それは完全に私の問題だとわかっています。そういうこだわりを持たない人はたくさんいるし、私は彼らの平静さを羨ましく思います。私のような人は、少なくとも従来のWindows PCと比べて、技術的なレベルでのいじくり回しや調整が少なく、Appleに偏って惹かれる傾向が強いのかもしれない、と考えて自分を慰めています。だから、これを読んでいるあなたも、私の気持ちに共感してくれる可能性は平均以上にある、と。

プロセッサのアップグレード 04 クリストファー・フィン

それでも、コンポーネントを少しずつアップグレードすることには明らかな利点がありました。新しいMacを購入するよりも環境への影響が少ないだけでなく、大幅にコストを削減できたのです。このカードは発売当時、目もくらむほど高価でしたが、それを搭載したMacの価格と比較すると、2,499ドルから3,499ドルまで上昇しました。しかも、それらはすべてシングルCPU構成だったので、このデュアルCPUへのアップグレードは、少なくとも当時マルチコアをサポートしていた数少ないアプリにとっては大きな違いをもたらすはずでした。

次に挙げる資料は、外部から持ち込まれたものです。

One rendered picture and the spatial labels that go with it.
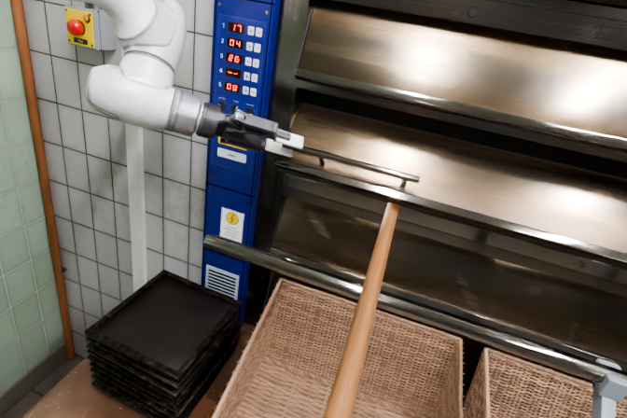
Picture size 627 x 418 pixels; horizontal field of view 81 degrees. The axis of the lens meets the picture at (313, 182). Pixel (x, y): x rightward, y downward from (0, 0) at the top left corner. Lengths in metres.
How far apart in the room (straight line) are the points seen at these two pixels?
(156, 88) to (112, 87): 0.07
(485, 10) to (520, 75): 0.15
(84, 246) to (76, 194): 0.23
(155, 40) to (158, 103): 0.13
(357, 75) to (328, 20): 0.15
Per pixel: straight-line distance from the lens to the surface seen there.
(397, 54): 0.91
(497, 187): 0.95
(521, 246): 1.05
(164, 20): 0.85
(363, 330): 0.56
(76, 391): 1.30
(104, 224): 1.54
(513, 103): 0.91
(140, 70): 0.81
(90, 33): 1.20
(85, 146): 1.44
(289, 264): 0.69
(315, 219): 1.08
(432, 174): 0.92
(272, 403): 1.22
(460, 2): 0.90
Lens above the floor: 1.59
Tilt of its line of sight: 24 degrees down
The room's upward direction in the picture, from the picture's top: 10 degrees clockwise

プロセッサのアップグレード 05 クリストファー・フィン

ここまでくれば、もうそんなのは通用しない、と頷きながら文句を言う人がたくさんいるだろう。最近のMacは標準のIntel CPUを搭載しているから、もっと簡単にできるはずだよね?まあ、それは分かるよ。でも、この戦いにはあまり熱意が湧かない。Appleの現状のやり方に勝てる見込みなんて、子猫がヴォルデモート卿に勝つ確率と同じくらい低いから、というだけではない。

第一に、ここ数年、コンピューターは、少なくとも CPU に関しては、多くの人にとって「十分に高速」であるため、時間が本当にお金になるプロフェッショナル市場を除けば、より高速で高性能なプロセッサーを永遠に追求する必要がありません。

しかし、もっと重要なのは、よく考えてみると、Macの1台がパワー不足を感じ始める頃には、他のものもすべて進化していることに気づくことです。私が欲しいのは、単に高速なCPUだけではありません。データ転送のための高速なインターコネクト、Retinaディスプレイ、そして美しい新しい筐体など、他にも欲しいものがたくさんあります。

私がこれまで 60 回にわたって Think Retro! の記事で証明してきたように、Mac が今よりもはるかにいじりやすかった時代を懐かしむのは簡単です。しかし、もしかしたら、そうしたバラ色の眼鏡のせいで、コンピューティングの本質がどのように変化し、それとともにアップグレードの必要性や要望がなくなったのかが見えなくなっているのかもしれません。

最後に一言。このカードは完全に未使用で、写真を撮るために開封するまでは未開封だったのですが、このカードに適したMacを持っていません。Power Mac G4 AGP Graphics(3スロットのSawtoothモデルのいずれか)をお持ちの方は、下のコメント欄にこのカードが欲しい理由を書いてください。一番興味深いエピソードを選んでお送りします!